The “Don’t say DeSantis” bill

Representative Ron DeSantis addresses a crowd while

President Donald Trump watches at a rally in Tampa, Florida, on July 31, 2018.

Right now there are three high profile contenders for the 2024 presidential race: current president Joe Biden, former president Donald Trump and potential GOP candidate Florida Governor Ron DeSantis. While we all have a basic understanding of what to expect from Biden or Trump, DeSantis’s evolution into the public spotlight has been a controversial one at best. He kept the state largely open during 2020’s COVID spread, he mocked high school kids for wearing masks, he reduced Disney’s power in the state, and he backed a “Don’t Say Gay” bill prohibiting early primary school educators from referring to homosexuality in the classroom. Depending on your political leanings, he either sounds like a nightmare or the savior of America. While he runs a campaign championing “conservative values,” he seems to be less inclined to promote free speech when it hurts him. With a new blogger bill being thrown around Florida right now, we are about to learn everything we need to know about DeSantis if it passes and if he’ll sign it into law.

Recently, Florida Sen. Jason Brodeur (R-Lake Mary) proposed a bill wanting bloggers who write about Gov. Ron DeSantis, Attorney General Ashley Moody and all other members of the Florida executive cabinet or legislature to register with the state or face fines up to $2,500.

WFLA.com, based in Florida, printed, “Brodeur’s proposal, Senate Bill 1316: Information Dissemination, would require any blogger writing about government officials to register with the Florida Office of Legislative Services or the Commission on Ethics.”

The article goes on to state, “Brodeur wrote that those who write ‘an article, a story, or a series of stories,’ about ‘the Governor, the Lieutenant Governor, a Cabinet officer, or any member of the Legislature,’ and receives or will receive payment for doing so, must register with state offices within five days after the publication of an article that mentions an elected state official.”

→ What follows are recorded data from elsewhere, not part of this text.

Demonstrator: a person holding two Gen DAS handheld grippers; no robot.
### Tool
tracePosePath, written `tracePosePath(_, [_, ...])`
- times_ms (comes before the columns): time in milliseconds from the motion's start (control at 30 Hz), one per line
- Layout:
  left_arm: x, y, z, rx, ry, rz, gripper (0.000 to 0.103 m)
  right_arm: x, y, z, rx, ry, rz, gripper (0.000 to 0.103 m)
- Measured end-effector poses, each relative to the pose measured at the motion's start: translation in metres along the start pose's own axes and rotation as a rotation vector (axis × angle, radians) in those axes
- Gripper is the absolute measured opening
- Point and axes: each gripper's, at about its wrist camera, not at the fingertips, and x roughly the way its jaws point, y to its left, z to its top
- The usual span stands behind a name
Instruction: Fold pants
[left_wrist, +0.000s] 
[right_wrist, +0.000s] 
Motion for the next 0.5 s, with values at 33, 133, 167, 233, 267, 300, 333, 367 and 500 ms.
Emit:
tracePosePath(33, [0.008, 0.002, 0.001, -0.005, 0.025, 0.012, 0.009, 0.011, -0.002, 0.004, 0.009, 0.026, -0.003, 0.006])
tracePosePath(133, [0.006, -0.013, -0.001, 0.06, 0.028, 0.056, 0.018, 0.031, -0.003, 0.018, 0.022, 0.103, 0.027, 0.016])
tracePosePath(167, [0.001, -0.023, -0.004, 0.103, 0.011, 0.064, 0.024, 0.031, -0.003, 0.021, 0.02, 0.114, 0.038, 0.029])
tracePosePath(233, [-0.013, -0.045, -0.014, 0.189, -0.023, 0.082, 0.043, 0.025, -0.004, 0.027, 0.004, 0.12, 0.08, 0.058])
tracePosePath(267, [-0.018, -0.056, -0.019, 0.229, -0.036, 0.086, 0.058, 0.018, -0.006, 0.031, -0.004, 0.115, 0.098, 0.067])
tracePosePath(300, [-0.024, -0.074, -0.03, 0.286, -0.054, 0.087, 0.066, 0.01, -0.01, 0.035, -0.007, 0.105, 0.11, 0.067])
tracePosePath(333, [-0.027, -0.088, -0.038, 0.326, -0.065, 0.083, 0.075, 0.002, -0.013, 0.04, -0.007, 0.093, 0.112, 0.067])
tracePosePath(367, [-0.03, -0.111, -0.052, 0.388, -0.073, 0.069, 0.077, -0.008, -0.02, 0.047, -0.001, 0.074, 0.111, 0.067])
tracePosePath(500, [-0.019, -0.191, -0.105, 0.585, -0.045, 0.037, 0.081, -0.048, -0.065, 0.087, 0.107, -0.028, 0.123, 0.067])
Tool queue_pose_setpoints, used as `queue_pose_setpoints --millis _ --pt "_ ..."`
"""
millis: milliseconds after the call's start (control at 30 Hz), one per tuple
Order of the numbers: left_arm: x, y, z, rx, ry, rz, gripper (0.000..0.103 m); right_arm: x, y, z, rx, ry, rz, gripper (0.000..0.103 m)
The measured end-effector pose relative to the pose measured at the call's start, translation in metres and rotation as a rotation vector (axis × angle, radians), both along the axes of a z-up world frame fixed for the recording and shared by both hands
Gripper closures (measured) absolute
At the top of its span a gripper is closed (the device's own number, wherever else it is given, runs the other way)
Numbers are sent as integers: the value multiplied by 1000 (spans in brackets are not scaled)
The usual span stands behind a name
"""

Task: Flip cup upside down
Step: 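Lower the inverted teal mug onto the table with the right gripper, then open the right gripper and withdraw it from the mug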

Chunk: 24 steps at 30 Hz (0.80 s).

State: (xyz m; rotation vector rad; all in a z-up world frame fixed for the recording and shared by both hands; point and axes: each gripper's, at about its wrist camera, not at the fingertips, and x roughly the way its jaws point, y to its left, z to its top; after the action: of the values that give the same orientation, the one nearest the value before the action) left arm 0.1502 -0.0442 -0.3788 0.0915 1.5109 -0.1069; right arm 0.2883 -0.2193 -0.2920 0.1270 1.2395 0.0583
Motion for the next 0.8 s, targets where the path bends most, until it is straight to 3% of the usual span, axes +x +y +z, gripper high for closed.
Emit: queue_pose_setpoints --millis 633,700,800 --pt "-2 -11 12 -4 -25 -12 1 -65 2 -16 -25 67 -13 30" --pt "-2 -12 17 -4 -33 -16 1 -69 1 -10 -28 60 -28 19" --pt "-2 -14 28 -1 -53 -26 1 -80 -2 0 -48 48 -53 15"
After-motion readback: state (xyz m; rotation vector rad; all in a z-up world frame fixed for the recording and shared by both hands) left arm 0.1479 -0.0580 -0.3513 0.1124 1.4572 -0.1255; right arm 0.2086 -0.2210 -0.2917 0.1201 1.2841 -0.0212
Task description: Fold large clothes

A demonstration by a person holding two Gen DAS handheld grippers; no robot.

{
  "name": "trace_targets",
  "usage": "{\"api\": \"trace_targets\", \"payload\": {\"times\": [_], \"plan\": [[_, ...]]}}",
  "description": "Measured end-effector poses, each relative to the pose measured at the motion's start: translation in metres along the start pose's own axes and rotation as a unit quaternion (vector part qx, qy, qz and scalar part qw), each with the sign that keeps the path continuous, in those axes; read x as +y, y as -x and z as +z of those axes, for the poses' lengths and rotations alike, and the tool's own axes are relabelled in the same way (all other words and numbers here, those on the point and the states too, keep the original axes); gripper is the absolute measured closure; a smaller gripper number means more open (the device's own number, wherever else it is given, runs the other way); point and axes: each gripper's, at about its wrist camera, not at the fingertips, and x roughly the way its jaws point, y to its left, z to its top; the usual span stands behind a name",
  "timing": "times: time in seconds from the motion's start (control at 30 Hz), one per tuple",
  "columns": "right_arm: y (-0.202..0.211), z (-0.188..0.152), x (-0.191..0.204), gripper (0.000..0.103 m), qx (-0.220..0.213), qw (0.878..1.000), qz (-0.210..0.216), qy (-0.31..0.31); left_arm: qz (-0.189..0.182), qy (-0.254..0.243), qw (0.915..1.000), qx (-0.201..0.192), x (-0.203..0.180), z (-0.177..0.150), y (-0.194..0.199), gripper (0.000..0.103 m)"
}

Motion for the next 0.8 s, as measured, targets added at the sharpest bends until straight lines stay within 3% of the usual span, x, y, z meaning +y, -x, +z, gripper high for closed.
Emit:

Obviously, Brodeur is not familiar with a free press. One of the fundamental differences between America’s Founding Fathers and other countries’ leadership was their desire to allow people the right to print what they saw fit and worry about defamation later. Better to have a free press to keep politicians accountable than to have corruption go unchecked.

What has occurred, with the rise of Internet websites, is a modern circus of web-based news sites, Facebook postings and amateur writers creating a constant flow of content, and no one to hold any false claims accountable. Under the guise of “sources claim…” or “rumors have spread…” both the political left and the right have become streams of false news stories.

But Brodeur’s hot take on these writers is completely off. He told the news magazine Florida Politics that online bloggers are effectively “professional electioneers.” He went on to ask, “If lobbyists have to register and report, why shouldn’t paid bloggers?”

While having some form of regulation seems fair or pragmatic on one level, the bill goes hard on those who wouldn’t want to comply. WFLA.com reported, “Failure to file these disclosures or register with state officials, if the bill passes, would lead to daily fines for the bloggers, with a maximum amount per report, not per writer, of $2,500. The per-day fine is $25 per report for each day it’s late.”

The fundamental problem with the bill is associating the press with “professional electioneers.” That would be like calling movie critics “professional marketers.” Reporting and lobbyists are two different beasts. Lobbyists and campaign managers are going into the public square to announce what the plan is if elected. Bloggers then analyze and try to preach to their choir how they should feel about it.

At the heart of this bill is the GOP trying to regulate free speech and keep tabs on those with differing opinions. For a party against having Second Amendment registrations, you would think First Amendment registration would be off the table as well. In some ways this is the “Don’t Say DeSantis” bill.

While it will take a while to get to DeSantis’s desk, this will be a defining moment for the future star of the Republican Party. While the woke wing of the left wants to ban hateful speech on social media and many want laws that protect gender pronoun usage, the GOP is either the party of free speech or the party of tracking and regulating free speech.

In a few weeks we’ll see if DeSantis passes the test or becomes part of the bigger problem.